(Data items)
※ ※ ※

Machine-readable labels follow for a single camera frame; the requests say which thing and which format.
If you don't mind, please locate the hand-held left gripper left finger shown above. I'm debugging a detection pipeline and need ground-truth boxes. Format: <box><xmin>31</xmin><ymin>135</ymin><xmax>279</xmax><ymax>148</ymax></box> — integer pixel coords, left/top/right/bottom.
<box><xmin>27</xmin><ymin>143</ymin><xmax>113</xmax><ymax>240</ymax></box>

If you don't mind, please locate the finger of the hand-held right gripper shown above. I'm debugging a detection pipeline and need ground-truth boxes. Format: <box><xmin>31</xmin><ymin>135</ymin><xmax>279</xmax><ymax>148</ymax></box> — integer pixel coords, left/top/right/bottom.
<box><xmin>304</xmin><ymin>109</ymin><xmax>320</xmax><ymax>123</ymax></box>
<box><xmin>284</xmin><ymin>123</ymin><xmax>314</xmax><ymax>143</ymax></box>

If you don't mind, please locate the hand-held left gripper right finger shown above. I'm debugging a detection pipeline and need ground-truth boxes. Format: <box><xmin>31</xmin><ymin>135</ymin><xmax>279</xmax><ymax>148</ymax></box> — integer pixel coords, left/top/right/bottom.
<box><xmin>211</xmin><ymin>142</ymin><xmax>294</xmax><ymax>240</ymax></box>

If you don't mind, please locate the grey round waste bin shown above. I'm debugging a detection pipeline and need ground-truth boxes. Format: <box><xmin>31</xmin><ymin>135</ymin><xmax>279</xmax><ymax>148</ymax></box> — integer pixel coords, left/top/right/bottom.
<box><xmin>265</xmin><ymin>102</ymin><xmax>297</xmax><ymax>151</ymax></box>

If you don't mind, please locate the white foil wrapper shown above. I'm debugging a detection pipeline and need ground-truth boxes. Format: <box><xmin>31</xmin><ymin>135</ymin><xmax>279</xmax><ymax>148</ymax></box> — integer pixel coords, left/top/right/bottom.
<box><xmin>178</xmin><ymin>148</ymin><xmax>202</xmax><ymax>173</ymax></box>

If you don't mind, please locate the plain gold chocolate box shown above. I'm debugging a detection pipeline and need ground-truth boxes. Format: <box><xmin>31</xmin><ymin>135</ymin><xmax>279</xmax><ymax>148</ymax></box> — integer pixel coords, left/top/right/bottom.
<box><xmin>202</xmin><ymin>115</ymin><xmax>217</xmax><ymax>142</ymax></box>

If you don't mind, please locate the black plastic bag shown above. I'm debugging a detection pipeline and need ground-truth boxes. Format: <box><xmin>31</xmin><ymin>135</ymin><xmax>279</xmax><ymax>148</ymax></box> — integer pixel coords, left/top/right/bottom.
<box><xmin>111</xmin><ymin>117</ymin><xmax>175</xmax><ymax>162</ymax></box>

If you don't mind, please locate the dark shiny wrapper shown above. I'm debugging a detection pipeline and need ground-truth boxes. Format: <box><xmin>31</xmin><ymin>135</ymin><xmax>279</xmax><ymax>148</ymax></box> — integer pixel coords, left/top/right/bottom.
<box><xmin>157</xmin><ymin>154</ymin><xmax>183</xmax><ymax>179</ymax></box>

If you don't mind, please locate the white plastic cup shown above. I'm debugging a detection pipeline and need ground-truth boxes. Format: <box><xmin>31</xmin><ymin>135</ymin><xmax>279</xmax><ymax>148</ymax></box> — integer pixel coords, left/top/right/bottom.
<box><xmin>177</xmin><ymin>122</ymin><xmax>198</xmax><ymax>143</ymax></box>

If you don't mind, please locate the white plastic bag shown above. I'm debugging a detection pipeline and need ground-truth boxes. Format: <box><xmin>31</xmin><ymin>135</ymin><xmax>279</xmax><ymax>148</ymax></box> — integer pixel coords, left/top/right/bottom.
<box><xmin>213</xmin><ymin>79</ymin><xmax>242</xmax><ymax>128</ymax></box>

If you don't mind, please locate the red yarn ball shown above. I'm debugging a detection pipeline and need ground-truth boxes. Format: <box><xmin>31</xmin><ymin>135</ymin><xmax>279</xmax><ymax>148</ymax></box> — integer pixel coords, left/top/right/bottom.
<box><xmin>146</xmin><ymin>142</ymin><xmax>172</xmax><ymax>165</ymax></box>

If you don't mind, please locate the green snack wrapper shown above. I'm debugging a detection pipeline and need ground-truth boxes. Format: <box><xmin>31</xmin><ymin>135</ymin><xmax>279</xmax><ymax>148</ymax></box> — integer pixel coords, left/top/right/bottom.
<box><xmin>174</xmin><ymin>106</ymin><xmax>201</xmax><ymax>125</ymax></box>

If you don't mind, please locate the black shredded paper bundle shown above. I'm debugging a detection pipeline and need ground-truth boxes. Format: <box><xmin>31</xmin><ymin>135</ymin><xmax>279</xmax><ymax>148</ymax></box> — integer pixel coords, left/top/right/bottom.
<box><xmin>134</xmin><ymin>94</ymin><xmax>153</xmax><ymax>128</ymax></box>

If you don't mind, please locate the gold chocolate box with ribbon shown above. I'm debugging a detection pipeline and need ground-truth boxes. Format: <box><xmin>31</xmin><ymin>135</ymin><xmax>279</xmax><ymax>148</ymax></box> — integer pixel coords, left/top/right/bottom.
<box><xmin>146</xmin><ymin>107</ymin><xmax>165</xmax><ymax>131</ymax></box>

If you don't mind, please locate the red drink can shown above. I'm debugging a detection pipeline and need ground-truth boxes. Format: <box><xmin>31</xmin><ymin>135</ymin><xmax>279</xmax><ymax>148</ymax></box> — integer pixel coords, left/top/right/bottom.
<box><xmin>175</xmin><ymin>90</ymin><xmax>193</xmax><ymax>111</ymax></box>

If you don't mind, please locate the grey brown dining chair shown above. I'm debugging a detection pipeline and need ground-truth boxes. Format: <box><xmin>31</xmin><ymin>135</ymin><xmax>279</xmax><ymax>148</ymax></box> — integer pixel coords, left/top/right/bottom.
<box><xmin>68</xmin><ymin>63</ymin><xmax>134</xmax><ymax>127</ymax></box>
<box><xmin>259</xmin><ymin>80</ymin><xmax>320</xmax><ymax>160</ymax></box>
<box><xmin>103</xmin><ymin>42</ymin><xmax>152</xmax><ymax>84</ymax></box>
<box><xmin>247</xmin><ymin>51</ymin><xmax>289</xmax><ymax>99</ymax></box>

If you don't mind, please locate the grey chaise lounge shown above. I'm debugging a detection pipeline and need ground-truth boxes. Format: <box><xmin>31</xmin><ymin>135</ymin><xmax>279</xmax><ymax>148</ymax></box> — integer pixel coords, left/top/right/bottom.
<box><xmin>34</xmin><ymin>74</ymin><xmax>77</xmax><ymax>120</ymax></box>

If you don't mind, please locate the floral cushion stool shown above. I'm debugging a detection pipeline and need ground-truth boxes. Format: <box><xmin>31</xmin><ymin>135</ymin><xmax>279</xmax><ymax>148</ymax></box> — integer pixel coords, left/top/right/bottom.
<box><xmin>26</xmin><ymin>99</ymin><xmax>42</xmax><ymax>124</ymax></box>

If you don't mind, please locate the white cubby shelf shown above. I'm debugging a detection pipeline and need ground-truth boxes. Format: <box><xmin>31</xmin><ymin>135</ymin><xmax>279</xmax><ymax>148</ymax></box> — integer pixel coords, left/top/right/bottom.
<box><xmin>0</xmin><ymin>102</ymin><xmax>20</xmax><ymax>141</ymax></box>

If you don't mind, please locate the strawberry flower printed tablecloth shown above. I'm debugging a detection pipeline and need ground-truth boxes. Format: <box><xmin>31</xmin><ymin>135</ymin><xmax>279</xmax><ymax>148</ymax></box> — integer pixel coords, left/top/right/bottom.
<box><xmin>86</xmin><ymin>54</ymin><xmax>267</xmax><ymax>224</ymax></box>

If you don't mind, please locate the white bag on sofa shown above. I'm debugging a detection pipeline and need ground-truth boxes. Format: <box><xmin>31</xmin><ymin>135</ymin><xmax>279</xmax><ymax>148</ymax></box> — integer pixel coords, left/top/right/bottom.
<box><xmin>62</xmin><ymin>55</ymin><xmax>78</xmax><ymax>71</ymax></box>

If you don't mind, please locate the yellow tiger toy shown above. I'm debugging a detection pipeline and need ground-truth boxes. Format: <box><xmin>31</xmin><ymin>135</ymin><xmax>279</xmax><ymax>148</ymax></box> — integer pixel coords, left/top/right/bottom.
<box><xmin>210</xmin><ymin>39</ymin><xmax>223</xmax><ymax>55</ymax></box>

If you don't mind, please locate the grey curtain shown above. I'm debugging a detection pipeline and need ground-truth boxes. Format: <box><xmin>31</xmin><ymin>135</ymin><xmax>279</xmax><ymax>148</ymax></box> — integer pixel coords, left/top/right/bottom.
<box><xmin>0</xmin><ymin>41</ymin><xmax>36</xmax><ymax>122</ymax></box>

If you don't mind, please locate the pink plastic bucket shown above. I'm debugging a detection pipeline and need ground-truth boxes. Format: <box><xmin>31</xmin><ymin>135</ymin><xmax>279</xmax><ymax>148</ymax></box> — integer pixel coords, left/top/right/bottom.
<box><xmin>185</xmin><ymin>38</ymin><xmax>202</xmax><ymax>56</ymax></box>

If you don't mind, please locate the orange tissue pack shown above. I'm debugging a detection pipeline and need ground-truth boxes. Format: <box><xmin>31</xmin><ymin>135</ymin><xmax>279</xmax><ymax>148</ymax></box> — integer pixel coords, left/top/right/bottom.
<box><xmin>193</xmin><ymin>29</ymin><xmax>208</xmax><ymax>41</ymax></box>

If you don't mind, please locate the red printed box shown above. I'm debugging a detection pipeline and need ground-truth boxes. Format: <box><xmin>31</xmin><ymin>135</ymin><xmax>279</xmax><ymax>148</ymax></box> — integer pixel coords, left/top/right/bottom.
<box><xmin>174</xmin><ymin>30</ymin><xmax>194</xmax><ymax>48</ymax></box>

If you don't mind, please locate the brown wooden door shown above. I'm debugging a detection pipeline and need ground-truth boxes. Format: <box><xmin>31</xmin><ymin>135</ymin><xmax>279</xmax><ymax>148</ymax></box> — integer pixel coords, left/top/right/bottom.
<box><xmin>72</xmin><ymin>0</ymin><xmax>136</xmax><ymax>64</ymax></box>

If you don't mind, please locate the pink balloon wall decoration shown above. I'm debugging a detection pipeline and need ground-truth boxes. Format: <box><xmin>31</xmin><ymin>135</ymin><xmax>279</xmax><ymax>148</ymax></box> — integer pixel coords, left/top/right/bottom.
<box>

※ ※ ※

_Aim of the exercise_.
Pull every line holding "gripper" out of the records.

_Answer to this exercise_.
If you don't mind, please locate the hand-held left gripper left finger shown above. I'm debugging a detection pipeline and need ground-truth boxes. Format: <box><xmin>31</xmin><ymin>135</ymin><xmax>279</xmax><ymax>148</ymax></box> — integer pixel coords, left/top/right/bottom.
If you don't mind, please locate the finger of the hand-held right gripper shown above. I'm debugging a detection pipeline and need ground-truth boxes. Format: <box><xmin>31</xmin><ymin>135</ymin><xmax>279</xmax><ymax>148</ymax></box> — integer pixel coords, left/top/right/bottom.
If you don't mind, please locate the hand-held left gripper right finger shown above. I'm debugging a detection pipeline and need ground-truth boxes. Format: <box><xmin>31</xmin><ymin>135</ymin><xmax>279</xmax><ymax>148</ymax></box> — integer pixel coords, left/top/right/bottom.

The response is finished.